### [Required action]
Give back every record verbatim, but not the pictures.

### [Records]
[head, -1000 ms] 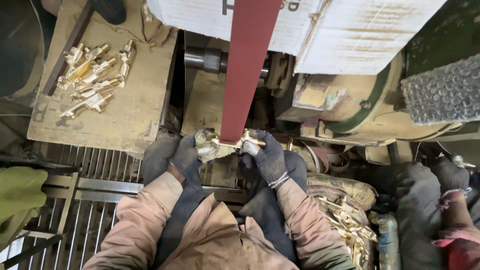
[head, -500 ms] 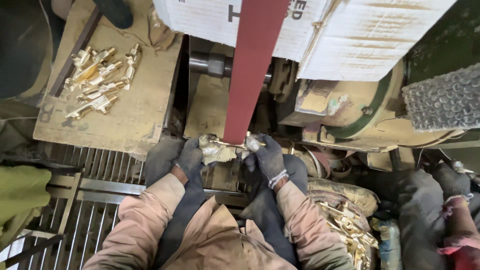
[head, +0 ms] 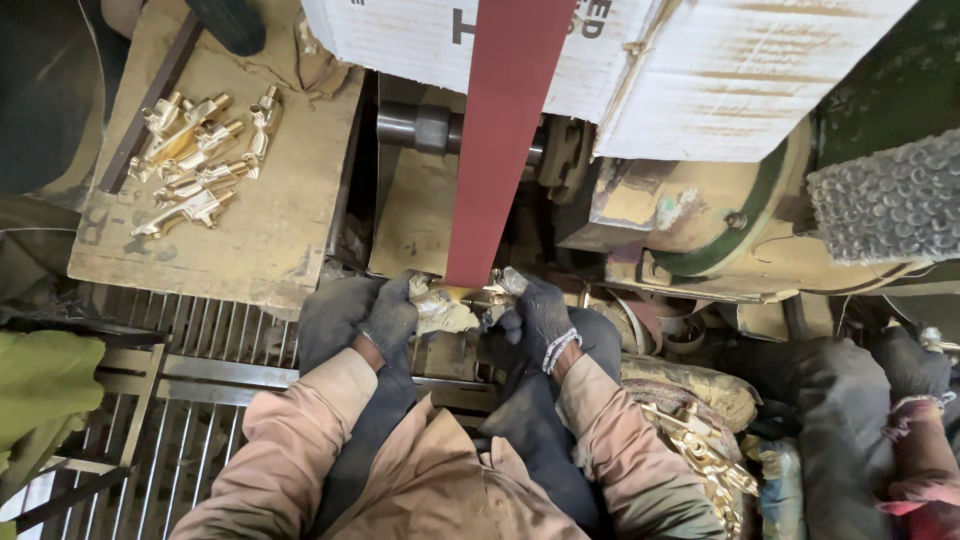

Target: The person repeatedly presses small brass-colored metal parts against a vertical belt sander to smooth their surfaces. They handle the parts one at a time, rotate them to contact different edges, and place finished pieces on a nearby wooden board.

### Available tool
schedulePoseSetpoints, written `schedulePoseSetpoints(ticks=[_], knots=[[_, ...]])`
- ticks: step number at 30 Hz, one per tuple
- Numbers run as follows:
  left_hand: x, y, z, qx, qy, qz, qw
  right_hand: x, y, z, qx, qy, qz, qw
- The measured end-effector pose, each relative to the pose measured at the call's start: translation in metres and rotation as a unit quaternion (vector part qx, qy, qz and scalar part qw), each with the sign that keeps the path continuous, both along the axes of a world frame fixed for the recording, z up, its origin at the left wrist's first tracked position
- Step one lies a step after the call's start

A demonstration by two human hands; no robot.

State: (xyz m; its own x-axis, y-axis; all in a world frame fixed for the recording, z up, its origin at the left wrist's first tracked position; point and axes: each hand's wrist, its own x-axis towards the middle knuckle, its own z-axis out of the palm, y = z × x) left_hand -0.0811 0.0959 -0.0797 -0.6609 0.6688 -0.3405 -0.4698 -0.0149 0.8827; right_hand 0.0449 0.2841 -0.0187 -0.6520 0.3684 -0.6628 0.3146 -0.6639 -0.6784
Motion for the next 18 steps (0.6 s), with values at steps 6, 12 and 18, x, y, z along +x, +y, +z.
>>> schedulePoseSetpoints(ticks=[6, 12, 18], knots=[[0.002, -0.003, 0.004, -0.030, 0.024, -0.029, 0.999, 0.011, -0.002, 0.016, -0.020, -0.021, 0.006, 1.000], [0.007, -0.028, 0.015, 0.077, 0.001, -0.113, 0.991, 0.064, -0.037, 0.061, -0.003, 0.038, -0.019, 0.999], [0.026, -0.046, 0.049, 0.069, 0.015, -0.166, 0.984, 0.108, -0.062, 0.079, 0.086, 0.085, 0.035, 0.992]])
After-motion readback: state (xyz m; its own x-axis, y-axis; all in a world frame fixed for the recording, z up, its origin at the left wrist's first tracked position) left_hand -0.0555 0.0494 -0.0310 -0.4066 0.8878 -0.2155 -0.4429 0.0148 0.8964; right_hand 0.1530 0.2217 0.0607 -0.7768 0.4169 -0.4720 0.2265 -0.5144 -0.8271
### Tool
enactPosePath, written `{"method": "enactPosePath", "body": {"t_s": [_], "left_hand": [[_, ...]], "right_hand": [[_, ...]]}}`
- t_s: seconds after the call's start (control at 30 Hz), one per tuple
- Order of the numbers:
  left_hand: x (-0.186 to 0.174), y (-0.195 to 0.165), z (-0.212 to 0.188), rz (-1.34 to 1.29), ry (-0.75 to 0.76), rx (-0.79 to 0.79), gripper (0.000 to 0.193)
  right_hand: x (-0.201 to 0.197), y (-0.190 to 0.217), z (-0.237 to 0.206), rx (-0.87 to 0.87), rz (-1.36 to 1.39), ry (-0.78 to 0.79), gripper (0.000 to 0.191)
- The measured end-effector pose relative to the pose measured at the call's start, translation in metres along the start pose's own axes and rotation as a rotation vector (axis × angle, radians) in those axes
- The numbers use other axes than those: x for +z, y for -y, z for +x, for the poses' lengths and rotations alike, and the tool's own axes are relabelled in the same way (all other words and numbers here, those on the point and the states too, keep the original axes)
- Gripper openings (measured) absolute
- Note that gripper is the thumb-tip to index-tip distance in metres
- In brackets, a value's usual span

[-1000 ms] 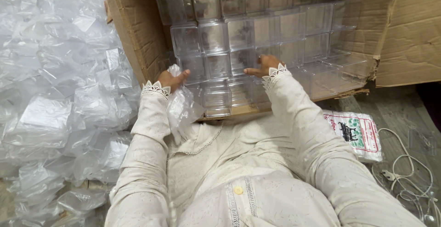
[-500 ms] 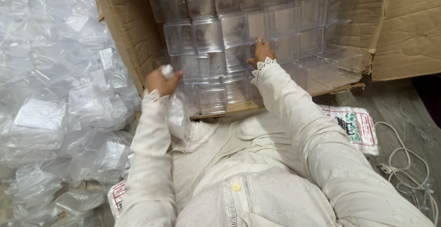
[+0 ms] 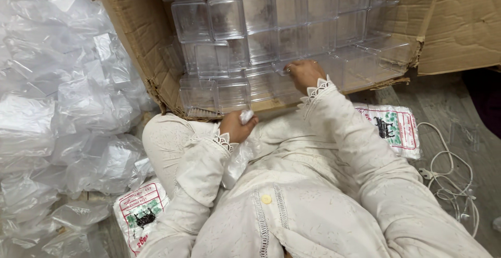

### [Result of the task]
[head, -1000 ms] 
[head, -500 ms] 
[head, +0 ms] 

Target: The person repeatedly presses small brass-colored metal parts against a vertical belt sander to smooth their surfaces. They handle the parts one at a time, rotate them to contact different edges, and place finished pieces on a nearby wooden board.

### Available tool
schedulePoseSetpoints, written `schedulePoseSetpoints(ticks=[_], knots=[[_, ...]])`
- ticks: step number at 30 Hz, one per tuple
- Numbers run as follows:
  left_hand: x, y, z, qx, qy, qz, qw
  right_hand: x, y, z, qx, qy, qz, qw
- The measured end-effector pose, each relative to the pose measured at the call's start: translation in metres and rotation as a unit quaternion (vector part qx, qy, qz and scalar part qw), each with the sign that keeps the path continuous, both along the axes of a world frame fixed for the recording, z up, its origin at the left wrist's first tracked position
- Step one lies a step after the call's start

A demonstration by two human hands; no robot.

State: (xyz m; its own x-axis, y-axis; all in a world frame fixed for the recording, z up, its origin at the left wrist's first tracked position; point and axes: each hand's wrist, its own x-axis towards the middle knuckle, its own z-axis out of the palm, y = z × x) left_hand -0.0811 0.0959 -0.0797 -0.6609 0.6688 -0.3405 -0.4698 -0.0149 0.8827; right_hand 0.0449 0.2841 -0.0187 -0.6520 0.3684 -0.6628 0.3146 -0.6639 -0.6784
Motion for the next 18 steps (0.6 s), with values at steps 6, 12 and 18, x, y, z along +x, +y, +z.
>>> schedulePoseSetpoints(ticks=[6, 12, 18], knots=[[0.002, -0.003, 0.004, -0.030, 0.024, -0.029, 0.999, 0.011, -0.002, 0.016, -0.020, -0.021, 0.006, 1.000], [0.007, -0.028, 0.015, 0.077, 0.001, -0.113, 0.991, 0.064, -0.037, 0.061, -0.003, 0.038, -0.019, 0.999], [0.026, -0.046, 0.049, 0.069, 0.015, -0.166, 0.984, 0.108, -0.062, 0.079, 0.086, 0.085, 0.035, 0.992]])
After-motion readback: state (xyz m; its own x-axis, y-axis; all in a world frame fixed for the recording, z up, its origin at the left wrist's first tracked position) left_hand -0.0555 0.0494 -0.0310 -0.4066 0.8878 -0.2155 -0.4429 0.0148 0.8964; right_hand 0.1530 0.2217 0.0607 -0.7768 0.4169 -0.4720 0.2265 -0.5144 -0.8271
### Tool
enactPosePath, written `{"method": "enactPosePath", "body": {"t_s": [_], "left_hand": [[_, ...]], "right_hand": [[_, ...]]}}`
- t_s: seconds after the call's start (control at 30 Hz), one per tuple
- Order of the numbers:
  left_hand: x (-0.186 to 0.174), y (-0.195 to 0.165), z (-0.212 to 0.188), rz (-1.34 to 1.29), ry (-0.75 to 0.76), rx (-0.79 to 0.79), gripper (0.000 to 0.193)
  right_hand: x (-0.201 to 0.197), y (-0.190 to 0.217), z (-0.237 to 0.206), rx (-0.87 to 0.87), rz (-1.36 to 1.39), ry (-0.78 to 0.79), gripper (0.000 to 0.191)
- The measured end-effector pose relative to the pose measured at the call's start, translation in metres along the start pose's own axes and rotation as a rotation vector (axis × angle, radians) in those axes
- The numbers use other axes than those: x for +z, y for -y, z for +x, for the poses' lengths and rotations alike, and the tool's own axes are relabelled in the same way (all other words and numbers here, those on the point and the states too, keep the original axes)
- Gripper openings (measured) absolute
- Note that gripper is the thumb-tip to index-tip distance in metres
- In brackets, a value's usual span

[-1000 ms] 
[-500 ms] 
[+0 ms] 

The exercise has been completed.